» **Data excerpts**:
·····

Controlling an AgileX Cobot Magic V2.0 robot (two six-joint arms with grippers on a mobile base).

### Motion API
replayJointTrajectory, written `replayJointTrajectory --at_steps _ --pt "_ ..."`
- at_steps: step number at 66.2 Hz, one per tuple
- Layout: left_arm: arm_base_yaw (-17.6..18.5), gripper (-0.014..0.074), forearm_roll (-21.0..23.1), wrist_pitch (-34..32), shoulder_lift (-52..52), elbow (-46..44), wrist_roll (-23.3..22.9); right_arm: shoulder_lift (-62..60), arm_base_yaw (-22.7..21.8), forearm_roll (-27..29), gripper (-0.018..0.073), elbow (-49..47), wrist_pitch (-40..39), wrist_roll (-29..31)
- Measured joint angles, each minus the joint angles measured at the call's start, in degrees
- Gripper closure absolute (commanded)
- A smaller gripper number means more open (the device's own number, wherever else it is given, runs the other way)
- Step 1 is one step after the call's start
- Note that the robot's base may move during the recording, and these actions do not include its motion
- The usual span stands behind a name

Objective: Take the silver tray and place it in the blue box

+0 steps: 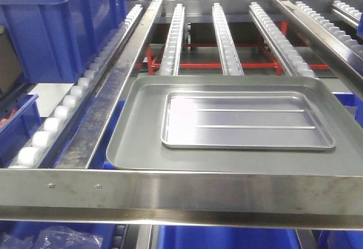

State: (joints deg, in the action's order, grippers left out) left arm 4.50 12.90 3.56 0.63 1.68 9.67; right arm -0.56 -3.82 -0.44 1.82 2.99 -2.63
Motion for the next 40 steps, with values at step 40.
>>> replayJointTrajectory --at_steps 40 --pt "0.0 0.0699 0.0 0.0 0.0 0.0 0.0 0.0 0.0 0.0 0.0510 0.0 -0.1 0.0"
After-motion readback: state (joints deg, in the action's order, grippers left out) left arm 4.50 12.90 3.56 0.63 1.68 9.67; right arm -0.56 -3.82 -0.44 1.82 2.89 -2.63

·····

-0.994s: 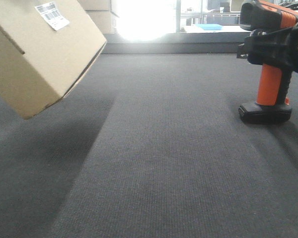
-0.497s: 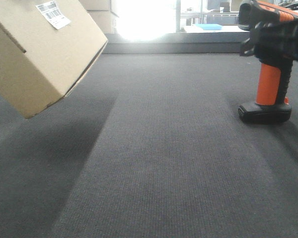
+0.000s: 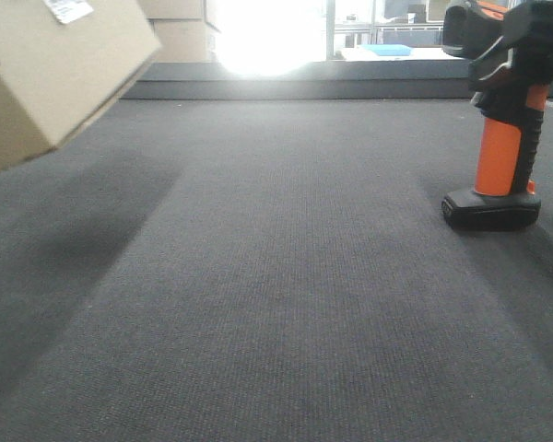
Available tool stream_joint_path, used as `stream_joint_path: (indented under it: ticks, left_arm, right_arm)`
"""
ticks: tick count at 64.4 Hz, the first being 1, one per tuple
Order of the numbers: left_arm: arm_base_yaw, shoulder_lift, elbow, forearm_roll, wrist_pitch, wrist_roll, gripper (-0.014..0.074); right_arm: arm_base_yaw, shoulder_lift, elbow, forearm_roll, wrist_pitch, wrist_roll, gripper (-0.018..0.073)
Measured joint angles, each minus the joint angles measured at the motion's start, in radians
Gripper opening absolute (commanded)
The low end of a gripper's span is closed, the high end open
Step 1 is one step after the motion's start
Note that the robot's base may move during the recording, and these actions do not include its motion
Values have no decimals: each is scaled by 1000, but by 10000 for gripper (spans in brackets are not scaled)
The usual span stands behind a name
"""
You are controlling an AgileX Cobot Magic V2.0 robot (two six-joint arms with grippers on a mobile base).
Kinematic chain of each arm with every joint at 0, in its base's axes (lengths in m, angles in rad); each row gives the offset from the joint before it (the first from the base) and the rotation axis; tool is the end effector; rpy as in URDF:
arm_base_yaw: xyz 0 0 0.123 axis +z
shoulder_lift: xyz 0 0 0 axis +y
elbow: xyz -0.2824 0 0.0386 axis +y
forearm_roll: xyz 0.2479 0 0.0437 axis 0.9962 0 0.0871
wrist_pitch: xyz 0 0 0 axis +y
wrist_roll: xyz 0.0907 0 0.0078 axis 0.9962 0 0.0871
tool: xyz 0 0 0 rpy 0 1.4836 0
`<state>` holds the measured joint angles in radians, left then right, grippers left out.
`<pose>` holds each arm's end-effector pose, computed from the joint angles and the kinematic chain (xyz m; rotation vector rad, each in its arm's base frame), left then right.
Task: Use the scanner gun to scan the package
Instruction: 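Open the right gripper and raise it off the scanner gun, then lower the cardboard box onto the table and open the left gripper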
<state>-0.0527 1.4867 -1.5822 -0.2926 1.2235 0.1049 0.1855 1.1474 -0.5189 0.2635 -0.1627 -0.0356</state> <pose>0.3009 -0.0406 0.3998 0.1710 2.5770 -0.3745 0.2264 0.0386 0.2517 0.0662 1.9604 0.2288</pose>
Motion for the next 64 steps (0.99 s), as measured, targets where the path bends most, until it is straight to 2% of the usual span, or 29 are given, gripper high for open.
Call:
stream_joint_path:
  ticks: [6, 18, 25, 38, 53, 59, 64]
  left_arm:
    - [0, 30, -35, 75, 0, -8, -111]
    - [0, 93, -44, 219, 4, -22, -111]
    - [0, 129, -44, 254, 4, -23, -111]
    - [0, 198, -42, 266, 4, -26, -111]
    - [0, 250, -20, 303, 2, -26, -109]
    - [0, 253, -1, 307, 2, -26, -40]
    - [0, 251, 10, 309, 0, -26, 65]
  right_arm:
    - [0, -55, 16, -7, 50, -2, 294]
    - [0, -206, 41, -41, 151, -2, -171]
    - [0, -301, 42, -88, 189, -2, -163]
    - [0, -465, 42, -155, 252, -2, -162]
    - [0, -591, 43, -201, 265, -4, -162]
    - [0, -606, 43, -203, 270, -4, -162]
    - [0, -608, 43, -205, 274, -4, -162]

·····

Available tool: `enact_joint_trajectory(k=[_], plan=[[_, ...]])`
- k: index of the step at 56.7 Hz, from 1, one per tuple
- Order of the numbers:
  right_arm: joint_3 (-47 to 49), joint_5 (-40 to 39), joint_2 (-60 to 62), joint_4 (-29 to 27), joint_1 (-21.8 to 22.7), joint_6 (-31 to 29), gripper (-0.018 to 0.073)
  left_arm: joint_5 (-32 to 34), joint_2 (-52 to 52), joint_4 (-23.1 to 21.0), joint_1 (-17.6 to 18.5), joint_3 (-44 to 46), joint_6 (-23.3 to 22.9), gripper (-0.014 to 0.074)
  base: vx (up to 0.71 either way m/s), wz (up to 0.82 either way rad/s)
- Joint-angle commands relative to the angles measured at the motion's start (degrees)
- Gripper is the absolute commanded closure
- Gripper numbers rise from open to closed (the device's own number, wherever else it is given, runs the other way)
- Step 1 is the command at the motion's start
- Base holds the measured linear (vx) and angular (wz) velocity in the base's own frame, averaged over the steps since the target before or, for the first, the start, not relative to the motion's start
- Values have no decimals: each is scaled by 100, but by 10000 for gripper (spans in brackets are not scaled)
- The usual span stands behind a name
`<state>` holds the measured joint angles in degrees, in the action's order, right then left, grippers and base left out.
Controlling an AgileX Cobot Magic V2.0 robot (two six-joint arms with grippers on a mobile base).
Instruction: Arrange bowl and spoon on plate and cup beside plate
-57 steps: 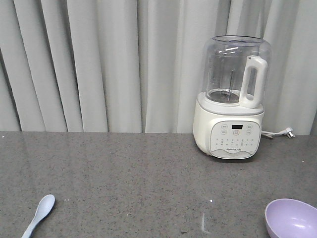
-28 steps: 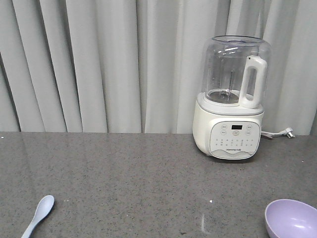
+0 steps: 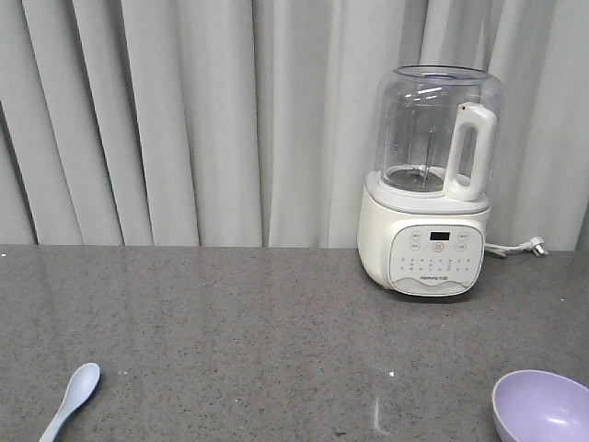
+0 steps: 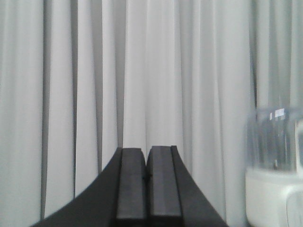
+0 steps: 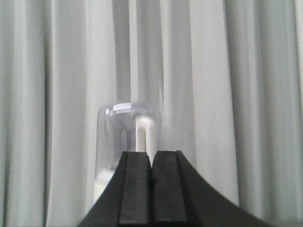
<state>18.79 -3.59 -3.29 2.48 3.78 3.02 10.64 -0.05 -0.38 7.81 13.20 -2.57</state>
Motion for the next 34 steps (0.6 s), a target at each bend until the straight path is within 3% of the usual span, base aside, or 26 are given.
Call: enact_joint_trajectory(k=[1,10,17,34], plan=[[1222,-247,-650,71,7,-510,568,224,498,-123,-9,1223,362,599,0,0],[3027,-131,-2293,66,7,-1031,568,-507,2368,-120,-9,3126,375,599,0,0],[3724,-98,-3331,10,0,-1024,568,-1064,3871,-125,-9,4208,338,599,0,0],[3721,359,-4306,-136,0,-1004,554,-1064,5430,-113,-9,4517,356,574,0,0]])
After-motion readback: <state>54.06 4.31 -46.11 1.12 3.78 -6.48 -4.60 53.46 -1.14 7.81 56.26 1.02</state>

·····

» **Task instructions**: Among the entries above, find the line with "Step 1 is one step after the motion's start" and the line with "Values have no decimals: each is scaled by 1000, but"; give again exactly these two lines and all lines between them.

» **Result of this exercise**:
Step 1 is one step after the motion's start
Note that the robot's base may move during the recording, and these actions do not include its motion
Values have no decimals: each is scaled by 1000, but by 10000 for gripper (spans in brackets are not scaled)

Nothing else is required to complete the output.